Write each line of the material exactly as given, from the top through the line that contains "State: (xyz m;", and omit all pictures.

╭─ SOURCE DATA

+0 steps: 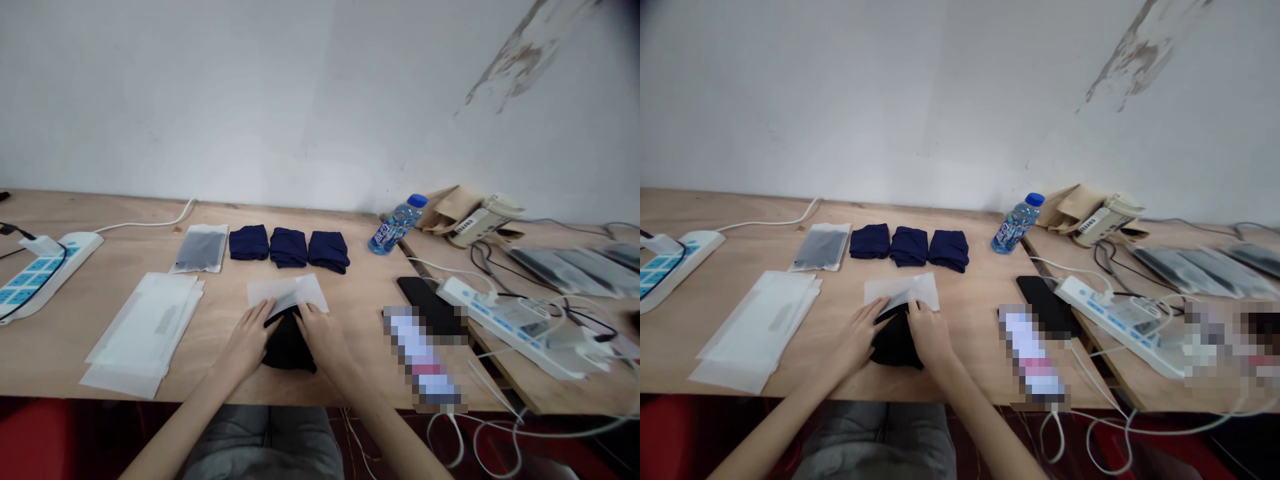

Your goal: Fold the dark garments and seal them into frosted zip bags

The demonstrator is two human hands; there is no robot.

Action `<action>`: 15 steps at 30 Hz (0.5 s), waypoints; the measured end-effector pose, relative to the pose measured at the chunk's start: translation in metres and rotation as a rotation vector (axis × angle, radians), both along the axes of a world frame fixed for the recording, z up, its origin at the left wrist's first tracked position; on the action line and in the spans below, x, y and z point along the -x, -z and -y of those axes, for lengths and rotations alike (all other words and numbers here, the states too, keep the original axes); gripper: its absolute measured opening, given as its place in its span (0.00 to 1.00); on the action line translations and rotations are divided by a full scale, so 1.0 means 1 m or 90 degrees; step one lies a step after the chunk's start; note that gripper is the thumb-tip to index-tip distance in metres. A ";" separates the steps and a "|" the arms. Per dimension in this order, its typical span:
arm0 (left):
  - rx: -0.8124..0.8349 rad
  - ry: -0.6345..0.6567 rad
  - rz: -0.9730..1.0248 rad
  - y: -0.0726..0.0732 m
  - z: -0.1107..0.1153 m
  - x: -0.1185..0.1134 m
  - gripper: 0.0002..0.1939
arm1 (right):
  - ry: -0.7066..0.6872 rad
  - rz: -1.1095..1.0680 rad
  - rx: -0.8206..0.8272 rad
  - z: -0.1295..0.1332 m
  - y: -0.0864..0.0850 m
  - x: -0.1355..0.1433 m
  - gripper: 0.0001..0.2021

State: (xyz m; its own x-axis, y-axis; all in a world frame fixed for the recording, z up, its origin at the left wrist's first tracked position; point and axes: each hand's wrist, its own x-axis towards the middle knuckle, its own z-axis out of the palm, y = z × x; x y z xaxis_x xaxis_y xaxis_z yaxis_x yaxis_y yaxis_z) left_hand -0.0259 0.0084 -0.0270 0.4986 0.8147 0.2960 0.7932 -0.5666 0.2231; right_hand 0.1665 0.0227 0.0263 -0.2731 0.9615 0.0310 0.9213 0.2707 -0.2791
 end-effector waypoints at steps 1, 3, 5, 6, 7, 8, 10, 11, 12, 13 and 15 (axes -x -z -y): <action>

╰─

SOLUTION BELOW:
+0 steps: 

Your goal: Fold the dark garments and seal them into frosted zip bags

The demonstrator is two human hands; there is no robot.

Action `<action>`: 15 steps at 30 Hz (0.5 s), waypoints; the measured end-effector pose, relative to the pose measured at the chunk's start: translation in metres and rotation as a rotation vector (axis × angle, radians), both along the axes of a world frame fixed for the recording, z up, its origin at the left wrist's first tracked position; on the action line and in the spans below, x, y and z point along the -x, -z and -y of those axes, for lengths and rotations alike (all other words and numbers here, the states too, keep the original axes); gripper: its absolute measured opening, given as its place in its span (0.00 to 1.00); on the action line translations and rotations are divided by a full scale, so 1.0 means 1 m or 90 degrees; step one lies a step after the chunk's start; note that gripper is the thumb-tip to index-tip distance in metres. A ";" separates the steps and a "|" the arms. Per dimension in this order, its typical span:
arm0 (left):
  - rx: -0.8124..0.8349 rad
  - ry: -0.6345..0.6567 rad
  - rz: -0.9730..1.0248 rad
  - y: -0.0726..0.0732 m
  - z: -0.1107..0.1153 m
  - x: -0.1185..0.1134 m
  - gripper: 0.0002..0.1939
arm1 (right):
  - ry: -0.7066..0.6872 rad
  - rz: -1.1095..1.0680 rad
  - rx: -0.8206..0.8272 rad
  - z: -0.1295..0.1332 m
  - y: -0.0864..0.0850 m
  - x: -0.1355..0.1433 m
  - gripper: 0.0001..0.2021

State: (xyz m; its own x-axis, y-axis; all in a world frame fixed for the recording, z up, its origin at the left wrist's first tracked position; point and axes: each hand's wrist, its own x-axis towards the middle knuckle, its own z-axis out of the palm, y = z × x; x y z xaxis_x xaxis_y xaxis_z yaxis_x yaxis_y yaxis_z) left_hand -0.0259 0.0084 -0.0270 0.4986 0.8147 0.2960 0.7932 -0.5666 0.2231; right_hand 0.1665 0.0227 0.0263 -0.2731 0.9615 0.0310 0.9213 0.2707 -0.2791

The output is now finished.